Nils Hofheinz, opening speech:
“(…) In ”Viva na Cidade (Paraiso, SP)” Sabine Geierhos returns all the secondary aspects of meaning to the surface of the work and unifies them into a picture which does not want to be remembered so much as experienced in its rawness. This – her – pictorial world does not engage with the bad conscience of the viewer nor with intellectual meta-horizons but opens up an immediate visual and emotional interaction. The fusion of abstract and concrete elements, the blunt combination of various techniques and materials create pictorial worlds which perhaps more than anything exist in our memory, and which no photo could possibly reproduce. This is because Geierhos refuses to emphasize accurate reproduction of the situation’s fleeting impression. She does not give up the use of machinery either: photographic depiction – perhaps precisely because of the photo’s meaning as mnemonic aid – forms the basis of Sabine Geierhos’ compositions. These pictures are often taken months before she begins the process of creating a work. The representative value of the work, however, seems to be first and foremost about remembering the overall impression of the situation in its context – the whole journey in the context of her entire life – as opposed to reconstructing some fictional ideal which might be called a mere impression. Sabine Geierhos lives her pictures because she does not trust the imprint of a single moment or impression. She renders a skepticism in her choice of motif: we never find an undisturbed and idyllic “nature” in her urban pictorial world. Technology, architecture or bitter misery flash through the pictures, as here fine lines run between powerful expanses of color. The artist spends weeks meditating on her pictures—reaching in, destroying, healing. The canvas reflects a discourse that continues until the picture contains all the important aspects and the unnecessary or undesirable elements have been removed. Awareness of the picture, of an expression, develop slowly at first in the same way that we, so to speak, open up, analyze and decode the unconscious, static, dead photo in the process of being painted. Horizons of meaning which are not present in the picture’s core motif unfold across the canvas and don’t simply expand but also comment upon the central motif’s images. This “recontextualization” is present in all of her works: banal objects of reality transcend themselves and become spaces of emotional experience.
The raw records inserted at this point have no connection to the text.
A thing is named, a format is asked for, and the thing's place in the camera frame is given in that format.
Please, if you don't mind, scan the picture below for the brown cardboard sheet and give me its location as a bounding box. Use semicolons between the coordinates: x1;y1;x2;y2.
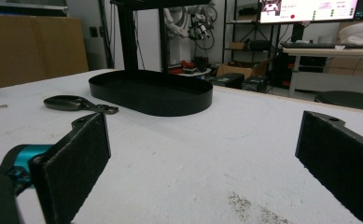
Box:
0;13;91;91

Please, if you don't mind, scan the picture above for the open cardboard box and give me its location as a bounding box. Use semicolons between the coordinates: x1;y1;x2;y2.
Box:
215;59;272;80

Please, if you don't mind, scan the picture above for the black metal spoon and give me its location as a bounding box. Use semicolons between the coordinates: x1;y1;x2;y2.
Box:
43;94;120;116

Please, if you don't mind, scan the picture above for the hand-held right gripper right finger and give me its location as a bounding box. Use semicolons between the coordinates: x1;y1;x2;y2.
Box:
294;110;363;224

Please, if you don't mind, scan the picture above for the black box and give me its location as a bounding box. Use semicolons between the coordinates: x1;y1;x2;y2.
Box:
209;72;245;91

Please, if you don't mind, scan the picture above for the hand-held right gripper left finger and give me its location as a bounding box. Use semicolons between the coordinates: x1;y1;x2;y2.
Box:
28;112;112;224

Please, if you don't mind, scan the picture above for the black keyboard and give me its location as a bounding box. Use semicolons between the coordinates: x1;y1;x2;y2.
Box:
281;41;336;50

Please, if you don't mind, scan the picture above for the black metal shelf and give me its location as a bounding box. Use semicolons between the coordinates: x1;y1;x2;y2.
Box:
221;0;284;64

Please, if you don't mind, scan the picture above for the white and pink cap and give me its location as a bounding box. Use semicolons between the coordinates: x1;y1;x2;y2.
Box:
338;21;363;47

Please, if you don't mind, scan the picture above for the black case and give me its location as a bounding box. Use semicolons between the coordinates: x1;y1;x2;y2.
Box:
242;75;269;93

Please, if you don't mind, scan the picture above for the wooden desk with white legs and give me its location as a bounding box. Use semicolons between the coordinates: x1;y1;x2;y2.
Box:
281;46;363;98

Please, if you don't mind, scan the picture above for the red tool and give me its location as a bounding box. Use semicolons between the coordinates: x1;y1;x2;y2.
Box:
179;60;196;71

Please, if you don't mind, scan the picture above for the black two-tier oval tray rack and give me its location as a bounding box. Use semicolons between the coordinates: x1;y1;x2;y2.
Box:
88;0;215;118

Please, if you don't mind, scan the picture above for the large computer monitor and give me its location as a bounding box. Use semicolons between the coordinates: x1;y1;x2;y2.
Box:
258;0;359;25

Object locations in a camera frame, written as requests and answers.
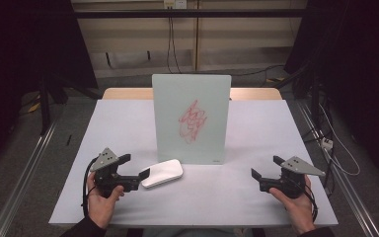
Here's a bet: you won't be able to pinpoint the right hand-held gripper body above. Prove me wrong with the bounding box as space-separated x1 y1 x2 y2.
259 155 327 199

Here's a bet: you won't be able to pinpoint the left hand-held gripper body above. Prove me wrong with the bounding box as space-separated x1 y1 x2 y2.
89 147 142 199

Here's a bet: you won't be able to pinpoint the white board eraser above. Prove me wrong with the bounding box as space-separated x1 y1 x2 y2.
140 158 185 190

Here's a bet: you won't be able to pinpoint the person's right hand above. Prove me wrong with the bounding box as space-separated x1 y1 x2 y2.
268 175 317 236

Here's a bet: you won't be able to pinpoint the person's left hand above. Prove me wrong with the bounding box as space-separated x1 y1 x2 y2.
86 171 126 230

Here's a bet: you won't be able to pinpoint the white table cover sheet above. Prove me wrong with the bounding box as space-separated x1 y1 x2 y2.
48 99 340 229

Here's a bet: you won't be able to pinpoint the white power strip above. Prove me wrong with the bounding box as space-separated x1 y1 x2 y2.
320 136 335 151

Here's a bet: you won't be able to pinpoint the person's lap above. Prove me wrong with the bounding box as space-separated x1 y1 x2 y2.
142 227 255 237

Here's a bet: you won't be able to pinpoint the pale green glass writing board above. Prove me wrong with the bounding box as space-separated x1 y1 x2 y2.
151 73 233 166

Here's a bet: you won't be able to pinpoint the black metal stand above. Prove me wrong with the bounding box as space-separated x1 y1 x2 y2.
38 76 52 136

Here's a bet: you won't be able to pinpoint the black curtain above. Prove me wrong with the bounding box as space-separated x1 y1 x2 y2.
0 0 99 179
283 0 379 189

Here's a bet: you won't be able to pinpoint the black horizontal bar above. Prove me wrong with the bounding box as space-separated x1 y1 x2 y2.
73 8 308 20

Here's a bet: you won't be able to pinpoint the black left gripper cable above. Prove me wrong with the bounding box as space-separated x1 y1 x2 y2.
81 157 99 217

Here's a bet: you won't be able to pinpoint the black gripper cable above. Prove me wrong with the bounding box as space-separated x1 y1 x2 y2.
303 183 320 223
81 157 99 217

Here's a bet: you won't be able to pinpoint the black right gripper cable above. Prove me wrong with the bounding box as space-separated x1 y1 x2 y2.
303 183 320 223

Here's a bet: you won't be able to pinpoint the aluminium floor rail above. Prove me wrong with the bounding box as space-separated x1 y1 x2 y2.
0 119 59 237
296 100 379 237

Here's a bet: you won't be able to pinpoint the white floor cable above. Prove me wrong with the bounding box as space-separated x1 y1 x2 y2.
318 103 361 177

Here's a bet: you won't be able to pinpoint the black floor cable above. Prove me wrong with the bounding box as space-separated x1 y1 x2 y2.
229 64 286 78

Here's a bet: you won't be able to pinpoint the black hanging wall cables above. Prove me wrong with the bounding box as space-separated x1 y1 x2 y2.
166 16 183 75

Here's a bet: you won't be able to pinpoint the white wall socket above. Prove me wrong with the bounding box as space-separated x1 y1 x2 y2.
163 0 189 10

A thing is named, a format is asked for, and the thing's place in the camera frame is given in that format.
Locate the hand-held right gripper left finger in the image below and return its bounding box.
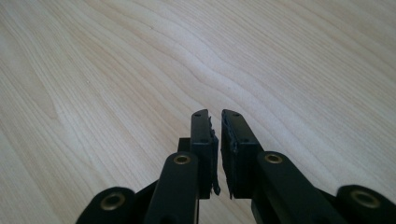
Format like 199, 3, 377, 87
144, 108, 221, 224

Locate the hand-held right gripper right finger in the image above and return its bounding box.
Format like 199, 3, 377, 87
220, 108, 347, 224

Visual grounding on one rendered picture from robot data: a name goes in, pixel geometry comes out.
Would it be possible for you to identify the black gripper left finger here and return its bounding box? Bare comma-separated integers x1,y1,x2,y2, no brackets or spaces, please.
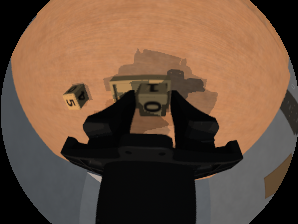
83,90,136,148

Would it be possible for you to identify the tan calendar cube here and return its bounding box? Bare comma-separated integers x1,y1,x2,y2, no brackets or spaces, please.
63,84,88,110
138,83,168,117

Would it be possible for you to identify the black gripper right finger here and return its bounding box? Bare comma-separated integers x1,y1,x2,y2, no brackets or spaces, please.
170,90,219,152

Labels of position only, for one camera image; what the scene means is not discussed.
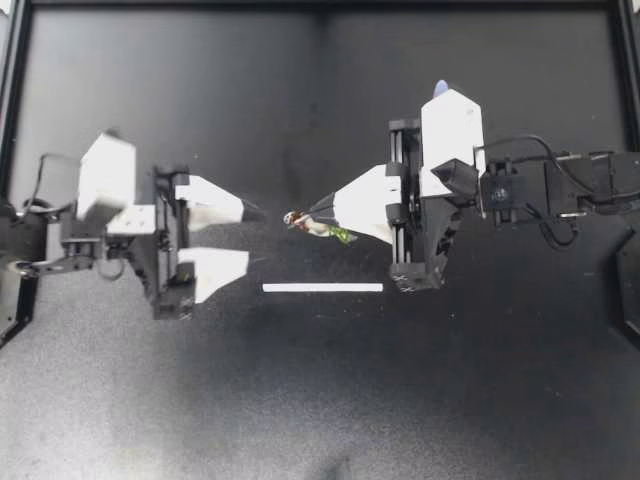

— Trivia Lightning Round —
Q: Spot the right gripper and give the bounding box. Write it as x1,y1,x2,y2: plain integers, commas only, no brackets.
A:
308,118,482,295

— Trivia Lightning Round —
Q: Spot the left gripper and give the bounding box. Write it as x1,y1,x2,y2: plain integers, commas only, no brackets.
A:
106,163,272,322

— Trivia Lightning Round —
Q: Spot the candy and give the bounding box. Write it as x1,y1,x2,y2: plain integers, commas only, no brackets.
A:
282,208,359,246

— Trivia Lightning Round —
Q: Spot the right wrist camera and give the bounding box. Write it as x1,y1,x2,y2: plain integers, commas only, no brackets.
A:
419,78,487,199

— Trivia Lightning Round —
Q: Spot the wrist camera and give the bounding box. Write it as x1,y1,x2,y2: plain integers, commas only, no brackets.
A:
419,78,487,199
77,130,157,237

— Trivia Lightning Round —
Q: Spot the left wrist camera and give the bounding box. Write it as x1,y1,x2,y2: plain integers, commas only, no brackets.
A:
77,130,157,237

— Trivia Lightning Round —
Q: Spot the black cable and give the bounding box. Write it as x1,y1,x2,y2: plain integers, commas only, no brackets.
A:
480,133,582,247
22,152,82,215

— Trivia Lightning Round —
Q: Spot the black frame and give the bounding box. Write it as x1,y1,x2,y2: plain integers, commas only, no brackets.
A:
0,0,640,211

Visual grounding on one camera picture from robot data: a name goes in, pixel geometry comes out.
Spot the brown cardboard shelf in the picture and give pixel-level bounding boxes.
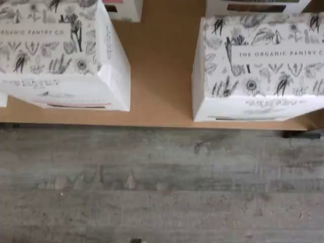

(…) Sabine Geierhos’ pictures are a clear statement against the ambiguous metaphors of our present media’s flood of images, and they are a statement for clarity, for awareness, for conscious perception—and yet they do not merely involve unaided perception, but rather lagging, remembered perception.
So let yourselves be impressed throughout the course of this evening, experience the pictures on exhibition with a little snack and a glass of champagne. But take time – take time to see.”